How To Use The Professional Credit Repair Software

The first step in using professional credit repair software is determining how much the person actually spends each month.  For a period of at least two months the person should keep track of all expenses and all receipts.This will show to them their financial requirements and also bring to their knowledge all the required things for which they spend money every month.  Keeping the receipts will provide the person with a record of what items they are wasting money on each month. 

Once the spending patterns have been determined, it is time to use the professional credit repair software.  The goal is to spend less money each month than you are receiving from your paycheck and any other sources during the month.  The bigger the gap between intake and spending, the better it will be for the person’s financial future.  By detailing each expense that you must pay each month and the amount of money it will take to satisfy that expense, you can use the professional credit repair software to account for all of your necessary monthly spending.

The most important thing in using software for professional credit repair is just following the instructions given in the software and applying it, in the process money that is saved because of using the software can be paid to become free from the debt.Completing the debt elimination process will be hard, especially for people that are lacking in financial responsibility, but it is possible to use professional credit repair software and stick with it to follow till the time all the debt have been cleared.

Finding the best credit card for you will depend on how you intend to use it and one of the main factors you have to consider is the interest rate or APR. This will determine how much is charged on any outstanding balance each month so the right choice could save you a lot of money in the long run.

If you pay off your credit card balance each month then a low interest credit card may not be necessary. If your someone who typically carries an outstanding balance over each month then a low interest card is likely to be your best choice.
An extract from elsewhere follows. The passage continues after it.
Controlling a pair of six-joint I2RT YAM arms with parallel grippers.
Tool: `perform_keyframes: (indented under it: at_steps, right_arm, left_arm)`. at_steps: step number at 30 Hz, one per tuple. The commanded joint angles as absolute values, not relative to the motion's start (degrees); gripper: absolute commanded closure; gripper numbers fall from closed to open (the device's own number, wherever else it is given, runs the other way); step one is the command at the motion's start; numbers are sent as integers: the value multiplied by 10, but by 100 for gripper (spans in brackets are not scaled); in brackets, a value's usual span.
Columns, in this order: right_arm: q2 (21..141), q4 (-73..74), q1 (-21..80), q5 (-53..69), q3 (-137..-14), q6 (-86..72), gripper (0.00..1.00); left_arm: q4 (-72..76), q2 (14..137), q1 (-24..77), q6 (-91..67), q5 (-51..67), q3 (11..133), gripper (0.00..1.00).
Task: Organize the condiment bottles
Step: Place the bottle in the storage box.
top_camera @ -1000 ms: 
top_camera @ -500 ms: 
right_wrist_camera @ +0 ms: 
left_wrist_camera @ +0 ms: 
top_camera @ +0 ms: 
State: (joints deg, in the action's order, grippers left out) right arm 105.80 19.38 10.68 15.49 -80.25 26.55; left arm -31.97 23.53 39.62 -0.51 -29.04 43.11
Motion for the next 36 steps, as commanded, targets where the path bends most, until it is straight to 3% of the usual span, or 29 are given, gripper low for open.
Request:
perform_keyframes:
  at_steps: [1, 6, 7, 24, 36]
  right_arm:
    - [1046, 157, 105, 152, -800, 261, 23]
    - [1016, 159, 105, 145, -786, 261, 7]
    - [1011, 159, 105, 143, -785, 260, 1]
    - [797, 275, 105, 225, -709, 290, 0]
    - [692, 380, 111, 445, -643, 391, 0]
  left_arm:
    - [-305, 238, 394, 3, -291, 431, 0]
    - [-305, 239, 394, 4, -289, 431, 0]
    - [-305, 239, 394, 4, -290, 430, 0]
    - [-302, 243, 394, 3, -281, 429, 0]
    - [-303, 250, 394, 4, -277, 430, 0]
When searching for the best low rate credit card there are a few things you should consider. If you already have a credit card and you are looking to transfer your balance to a cheaper product, you should look out for good introductory deals. Some credit cards charge no or very low interest for the first few months so this could save you money and give you a chance to clear some or all of your debt without paying interest. However, do be aware of balance transfer fees, as these may cost more than anything you save on interest.
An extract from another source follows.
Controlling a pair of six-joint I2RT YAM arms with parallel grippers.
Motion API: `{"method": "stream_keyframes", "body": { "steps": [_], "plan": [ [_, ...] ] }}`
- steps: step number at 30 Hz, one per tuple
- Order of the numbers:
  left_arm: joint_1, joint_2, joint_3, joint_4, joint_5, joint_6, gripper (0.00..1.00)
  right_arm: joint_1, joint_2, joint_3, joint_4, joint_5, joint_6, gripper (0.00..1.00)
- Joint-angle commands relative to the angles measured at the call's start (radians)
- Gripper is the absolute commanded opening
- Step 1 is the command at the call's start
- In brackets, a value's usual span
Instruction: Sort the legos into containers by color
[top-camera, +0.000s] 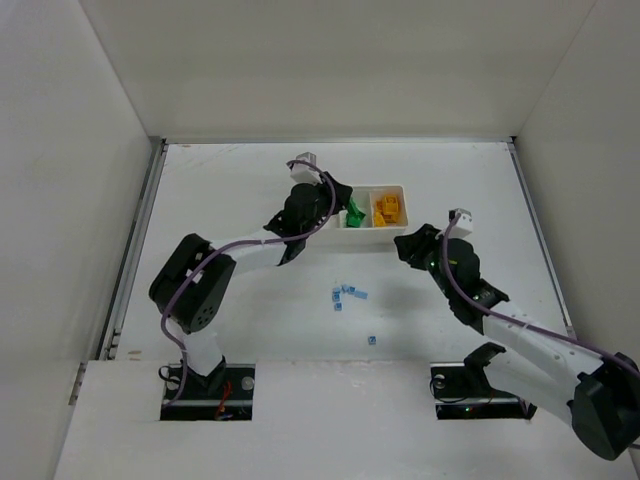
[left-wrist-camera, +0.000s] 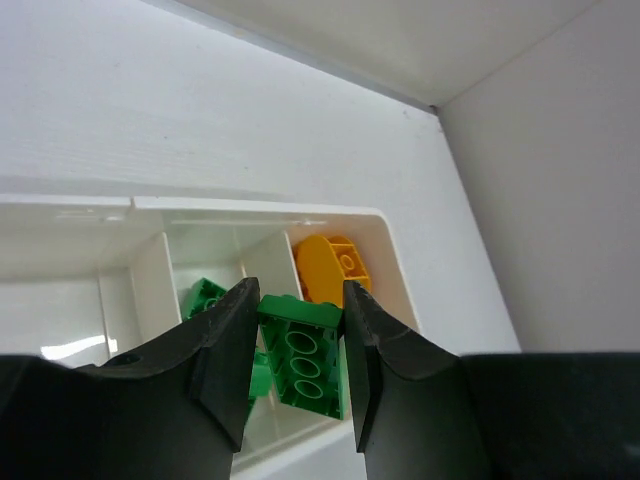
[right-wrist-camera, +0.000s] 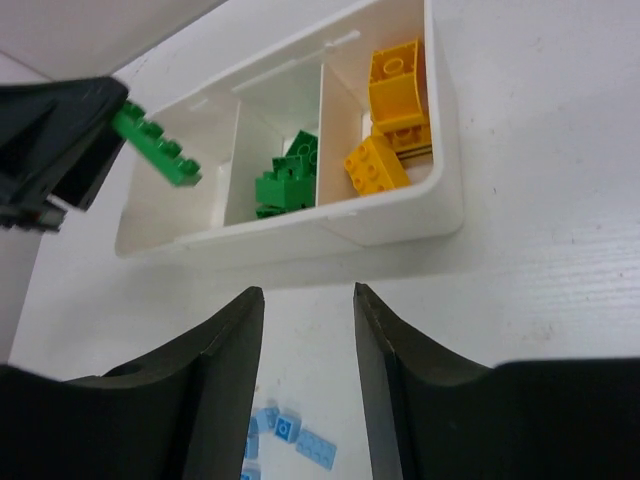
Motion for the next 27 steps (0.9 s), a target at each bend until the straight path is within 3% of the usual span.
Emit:
{"method": "stream_keyframes", "body": {
  "steps": [1, 6, 12, 17, 20, 24, 27],
  "plan": [
    [0.001, 0.054, 0.098, -0.020, -0.022, 0.093, 0.22, 0.028, -0.060, -0.028, 0.015, 0.030, 0.015, 0.48],
    [-0.011, 0.122, 0.172, -0.055, -0.056, 0.122, 0.24, 0.068, -0.082, -0.050, 0.012, 0.036, 0.013, 0.52],
    [-0.017, 0.151, 0.217, -0.104, -0.097, 0.159, 0.45, 0.119, -0.106, -0.056, -0.008, 0.046, 0.007, 0.60],
    [-0.028, 0.126, 0.200, -0.109, -0.116, 0.185, 0.55, 0.166, -0.097, -0.055, -0.032, 0.046, 0.013, 0.58],
    [-0.034, 0.082, 0.172, -0.112, -0.116, 0.197, 0.54, 0.202, -0.080, -0.049, -0.049, 0.047, 0.013, 0.48],
    [-0.055, -0.038, 0.082, -0.147, -0.106, 0.202, 0.39, 0.267, -0.062, -0.032, -0.139, 0.059, 0.022, 0.26],
    [-0.101, -0.150, -0.025, -0.181, -0.116, 0.206, 0.29, 0.336, -0.070, -0.016, -0.254, 0.082, 0.047, 0.22]
  ]
}}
While these introductory offers can be beneficial, the best low interest credit cards are the ones that charge low ongoing interest rates. This is especially true if you think you will still have an outstanding balance after the introductory period ends.

The best place to find a low interest credit card is online. It’s possible to quickly compare rates and fees of competing products side by side. Be sure to check out fees and charges too. Most low rate cards come with low fees but some will compensate with high annual fees or hidden charges. At the very minimum you need to pay at least the minimum due each month and keep within your credit limit. The penalties can be prohibitive.
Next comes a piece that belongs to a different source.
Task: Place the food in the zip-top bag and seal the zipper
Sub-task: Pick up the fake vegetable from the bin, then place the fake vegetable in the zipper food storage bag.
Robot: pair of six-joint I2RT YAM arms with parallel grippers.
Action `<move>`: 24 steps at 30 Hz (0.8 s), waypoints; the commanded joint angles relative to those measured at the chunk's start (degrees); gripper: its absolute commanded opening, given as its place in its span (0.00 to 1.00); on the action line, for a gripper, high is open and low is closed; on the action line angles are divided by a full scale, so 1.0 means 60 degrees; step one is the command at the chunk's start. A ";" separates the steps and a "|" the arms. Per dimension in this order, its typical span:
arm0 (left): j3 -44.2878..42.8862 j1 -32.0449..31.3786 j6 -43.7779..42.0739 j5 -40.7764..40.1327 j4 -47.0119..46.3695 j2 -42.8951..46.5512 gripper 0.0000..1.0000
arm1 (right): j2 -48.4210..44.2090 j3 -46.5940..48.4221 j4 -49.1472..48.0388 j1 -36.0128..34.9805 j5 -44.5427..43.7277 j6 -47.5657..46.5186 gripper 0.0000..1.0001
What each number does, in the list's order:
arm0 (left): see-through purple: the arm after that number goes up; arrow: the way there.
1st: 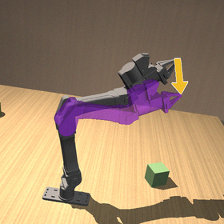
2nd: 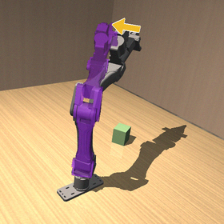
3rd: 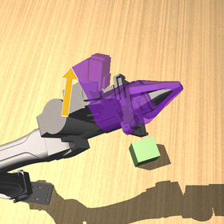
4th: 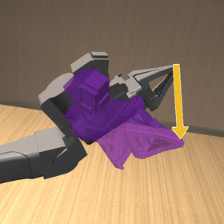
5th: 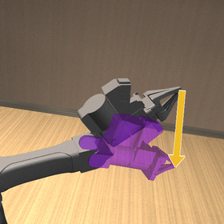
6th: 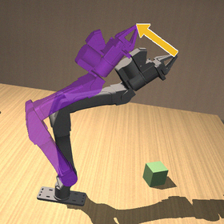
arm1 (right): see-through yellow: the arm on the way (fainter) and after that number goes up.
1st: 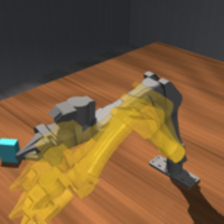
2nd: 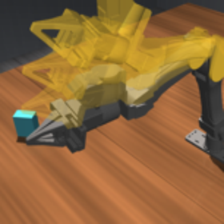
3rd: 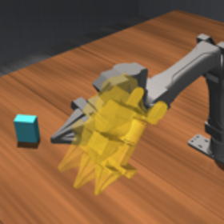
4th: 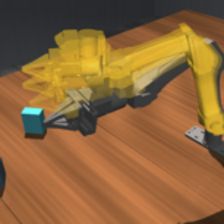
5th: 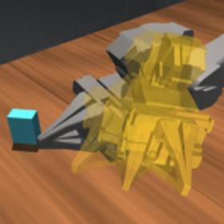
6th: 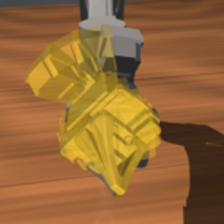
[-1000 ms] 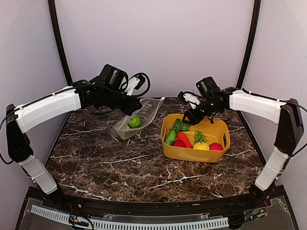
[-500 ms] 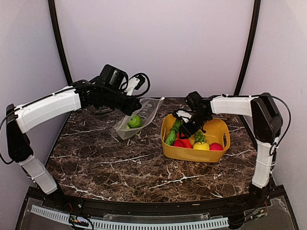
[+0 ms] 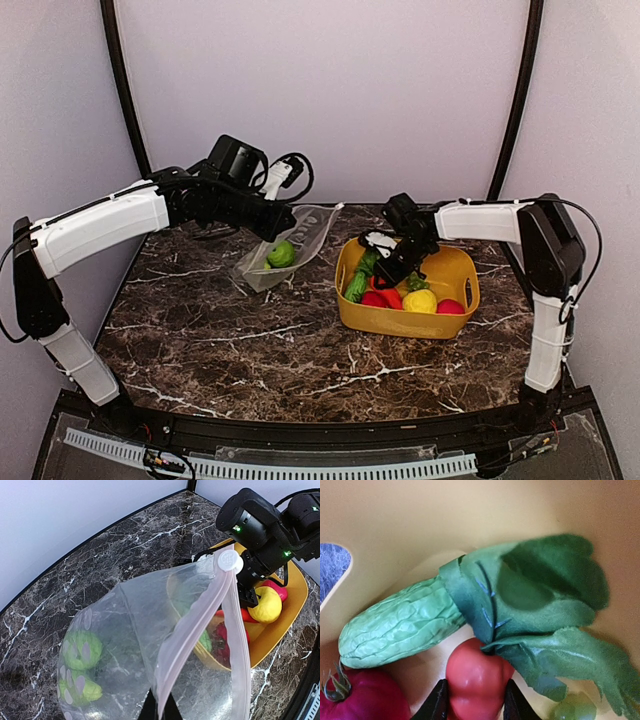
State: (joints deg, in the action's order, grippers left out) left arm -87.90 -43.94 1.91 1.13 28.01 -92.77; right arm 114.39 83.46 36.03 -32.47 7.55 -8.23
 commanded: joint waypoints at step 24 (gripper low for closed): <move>-0.2780 -0.0036 0.2327 0.0283 0.1625 -0.0961 0.01 | -0.4557 0.1821 -0.2698 0.0036 0.5801 0.0628 0.18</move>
State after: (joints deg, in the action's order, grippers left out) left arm -102.54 -43.94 11.77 1.69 36.62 -99.48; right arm 86.28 88.44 27.97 -32.27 32.75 -10.76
Having a clean credit record and a steady income will naturally boost your chances of getting approved for a low rate card. Avoid the chances of getting yourself into heavy debts by requesting a credit limit you can afford.

Credit can be difficult to come by in the current financial climate so a low interest credit card could be ideal if you are looking to make a larger purchase but are finding it difficult to get a standard secured or unsecured loan. The interest rates will be higher than a standard loan, but it could be a handy option if you are in a fix.

In conclusion, if your going to carry a balance on your credit cards then low interest cards are well worth a look and could save you big. The difference could add up to thousands of dollars.

Editorial by Richard of click4credit.com.au which compares products including Visa debit cards and more.

By outlining short-term financial goals and deciding how you are going to approach money are two important ingredients that are necessary if you desire to organize your personal finances. Unless you understand the value of the money you already have, you will never fix your personal finances. You should learn how to allocate your funds, know about responsible spending, and make use of different solutions to alleviate your personal financial situation.

First, you should keep in mind that no matter how much income you are earning, if you spend more than this by living outside of your actual means, you have no chance of making the following tips work for you. You will have to reevaluate your situation with a serious eye on what can be done to change thing. Start by determining the difference between your earnings and your expenditures. Identify, clearly, what are your needs and then separate them from wants. You should concentrate on living either within or below your means by deciding what exactly you can afford and limiting your finances accordingly. This step is really very simple and easy to implement; the difficult part is actually maintaining the program. At the same time, do not be concerned. If you follow the tips below, you will have a better chance at reaching your goals and bettering your personal finances.

One of the first goals you should establish is the creation of a viable budget. Most of us have heard this before from one source or another, whether it is our parents or teachers. It can be frustrating to hear when you may be struggling to make ends meet. Regardless of how you feel about the idea, there is no good substitute for making a budget the foundation of your plan to stabilize personal finances. It is considered the most effective tool for aligning all of your finances in a proper structure for controlling the flow of money in your household. Bills, shopping, food, recreational activities, etc are all included on most budgets; saving account deposits and mortgage payments are added in some cases. What this tool allows you to do is manage your approach to the spending of money and keep you from spending too much. All of your money should have a place in your budget, unless you have a surplus.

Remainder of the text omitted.